• Work to be completed
Go over the records and copy every line with the string "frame".

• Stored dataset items
•••••

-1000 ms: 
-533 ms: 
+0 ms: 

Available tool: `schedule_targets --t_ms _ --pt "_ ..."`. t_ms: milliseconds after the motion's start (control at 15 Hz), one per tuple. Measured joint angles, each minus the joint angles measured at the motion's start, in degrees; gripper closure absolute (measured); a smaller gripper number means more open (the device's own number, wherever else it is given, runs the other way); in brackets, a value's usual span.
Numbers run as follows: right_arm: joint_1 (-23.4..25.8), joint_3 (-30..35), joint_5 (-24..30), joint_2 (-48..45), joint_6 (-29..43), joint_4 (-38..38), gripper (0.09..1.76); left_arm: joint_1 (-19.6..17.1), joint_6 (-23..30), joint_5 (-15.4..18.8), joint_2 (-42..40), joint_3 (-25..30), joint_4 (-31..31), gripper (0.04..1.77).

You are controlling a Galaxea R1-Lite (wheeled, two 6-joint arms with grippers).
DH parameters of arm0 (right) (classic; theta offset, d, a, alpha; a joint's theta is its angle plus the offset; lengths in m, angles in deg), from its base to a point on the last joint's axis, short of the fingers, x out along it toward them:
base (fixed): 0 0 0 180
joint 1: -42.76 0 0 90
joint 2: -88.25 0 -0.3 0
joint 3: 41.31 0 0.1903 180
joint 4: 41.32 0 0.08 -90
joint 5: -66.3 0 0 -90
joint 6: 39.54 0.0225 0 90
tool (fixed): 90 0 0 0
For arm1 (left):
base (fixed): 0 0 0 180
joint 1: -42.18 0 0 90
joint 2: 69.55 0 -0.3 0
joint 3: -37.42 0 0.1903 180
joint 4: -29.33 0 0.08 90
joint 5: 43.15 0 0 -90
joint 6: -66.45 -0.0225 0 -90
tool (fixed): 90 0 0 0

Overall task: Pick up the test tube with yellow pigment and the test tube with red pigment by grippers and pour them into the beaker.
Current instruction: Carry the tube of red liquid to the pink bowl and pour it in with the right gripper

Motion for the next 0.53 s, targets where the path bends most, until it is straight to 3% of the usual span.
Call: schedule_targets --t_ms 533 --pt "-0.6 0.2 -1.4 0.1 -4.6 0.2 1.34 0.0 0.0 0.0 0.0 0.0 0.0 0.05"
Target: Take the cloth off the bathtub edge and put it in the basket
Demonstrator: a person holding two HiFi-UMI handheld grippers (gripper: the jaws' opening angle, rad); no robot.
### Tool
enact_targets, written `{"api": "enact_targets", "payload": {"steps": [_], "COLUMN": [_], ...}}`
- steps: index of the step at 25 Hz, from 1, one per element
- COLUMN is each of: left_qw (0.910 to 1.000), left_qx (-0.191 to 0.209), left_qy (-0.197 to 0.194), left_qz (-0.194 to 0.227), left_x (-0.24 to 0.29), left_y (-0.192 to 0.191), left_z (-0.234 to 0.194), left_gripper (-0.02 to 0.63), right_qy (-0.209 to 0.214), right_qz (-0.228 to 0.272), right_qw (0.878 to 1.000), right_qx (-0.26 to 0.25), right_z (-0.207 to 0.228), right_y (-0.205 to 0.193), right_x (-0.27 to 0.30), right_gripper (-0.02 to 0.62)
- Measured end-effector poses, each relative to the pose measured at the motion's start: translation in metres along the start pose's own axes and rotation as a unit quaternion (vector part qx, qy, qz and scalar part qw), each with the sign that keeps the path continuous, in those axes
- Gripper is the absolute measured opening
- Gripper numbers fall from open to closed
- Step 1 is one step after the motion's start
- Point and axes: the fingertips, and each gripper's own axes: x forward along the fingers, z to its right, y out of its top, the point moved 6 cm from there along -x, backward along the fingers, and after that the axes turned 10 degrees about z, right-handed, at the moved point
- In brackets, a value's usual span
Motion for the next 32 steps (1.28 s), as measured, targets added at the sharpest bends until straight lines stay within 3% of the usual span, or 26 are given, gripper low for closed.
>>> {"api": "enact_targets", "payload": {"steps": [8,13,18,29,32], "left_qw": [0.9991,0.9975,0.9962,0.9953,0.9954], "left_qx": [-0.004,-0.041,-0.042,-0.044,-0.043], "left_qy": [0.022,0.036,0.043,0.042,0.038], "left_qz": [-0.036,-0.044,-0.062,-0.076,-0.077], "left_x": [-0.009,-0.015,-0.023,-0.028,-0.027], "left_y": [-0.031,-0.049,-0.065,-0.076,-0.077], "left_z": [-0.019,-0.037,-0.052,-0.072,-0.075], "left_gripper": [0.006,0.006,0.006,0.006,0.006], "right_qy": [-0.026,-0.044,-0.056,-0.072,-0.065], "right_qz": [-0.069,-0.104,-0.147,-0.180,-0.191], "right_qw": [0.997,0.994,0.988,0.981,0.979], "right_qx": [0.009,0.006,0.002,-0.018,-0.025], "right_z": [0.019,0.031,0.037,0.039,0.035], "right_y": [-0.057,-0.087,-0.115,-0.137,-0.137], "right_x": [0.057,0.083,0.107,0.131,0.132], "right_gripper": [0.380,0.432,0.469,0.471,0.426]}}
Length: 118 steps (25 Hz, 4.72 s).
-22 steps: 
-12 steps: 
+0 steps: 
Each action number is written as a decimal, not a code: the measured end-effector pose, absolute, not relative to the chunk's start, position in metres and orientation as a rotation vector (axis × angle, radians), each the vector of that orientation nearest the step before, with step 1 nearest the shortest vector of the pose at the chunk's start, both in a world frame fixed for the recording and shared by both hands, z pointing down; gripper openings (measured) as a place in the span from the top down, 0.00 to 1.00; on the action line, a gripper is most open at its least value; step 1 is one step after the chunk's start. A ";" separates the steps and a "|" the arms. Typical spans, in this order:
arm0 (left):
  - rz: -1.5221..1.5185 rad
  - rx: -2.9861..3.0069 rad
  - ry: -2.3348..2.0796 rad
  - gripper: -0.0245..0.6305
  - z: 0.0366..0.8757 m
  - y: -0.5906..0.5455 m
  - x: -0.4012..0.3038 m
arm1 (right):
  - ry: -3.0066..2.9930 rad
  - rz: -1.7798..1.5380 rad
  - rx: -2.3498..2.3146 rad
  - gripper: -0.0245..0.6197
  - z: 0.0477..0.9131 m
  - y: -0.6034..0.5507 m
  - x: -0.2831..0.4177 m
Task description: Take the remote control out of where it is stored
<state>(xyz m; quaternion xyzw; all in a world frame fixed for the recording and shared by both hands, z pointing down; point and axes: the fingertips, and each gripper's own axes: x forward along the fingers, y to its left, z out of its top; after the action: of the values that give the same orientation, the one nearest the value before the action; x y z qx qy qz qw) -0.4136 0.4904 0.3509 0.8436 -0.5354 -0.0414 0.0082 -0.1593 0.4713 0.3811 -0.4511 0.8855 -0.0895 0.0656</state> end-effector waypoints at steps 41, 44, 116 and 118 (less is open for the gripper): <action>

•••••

• Output of the task
Each action number is written as a decimal, not a code: the measured end-effector pose, absolute, not relative to the chunk's start, position in metres and orientation as a rotation vector (axis × angle, radians), each the vector of that orientation nearest the step before, with step 1 nearest the shortest vector of the pose at the chunk's start, both in a world frame fixed for the recording and shared by both hands, z pointing down; gripper openings (measured) as a place in the span from the top down, 0.00 to 1.00; on the action line, a gripper is most open at its least value; step 1 is one step after the chunk's start. A ";" separates the steps and a "|" the arms. Typical spans, in this order:
<state>(xyz m; quaternion xyzw; all in a world frame fixed for the recording and shared by both hands, z pointing down; point and axes: the fingertips, and each gripper's own axes: x forward along the fingers, y to its left, z out of its top; after the action: of the values that give the same orientation, the one nearest the value before the action; x y z qx qy qz qw) -0.4136 0.4904 0.3509 0.8436 -0.5354 -0.0414 0.0082 -0.1593 0.4713 0.3811 -0.4511 0.8855 -0.0895 0.0656</state> end-effector waypoints at steps 41, 44, 116 and 118 (less is open for the gripper): <action>

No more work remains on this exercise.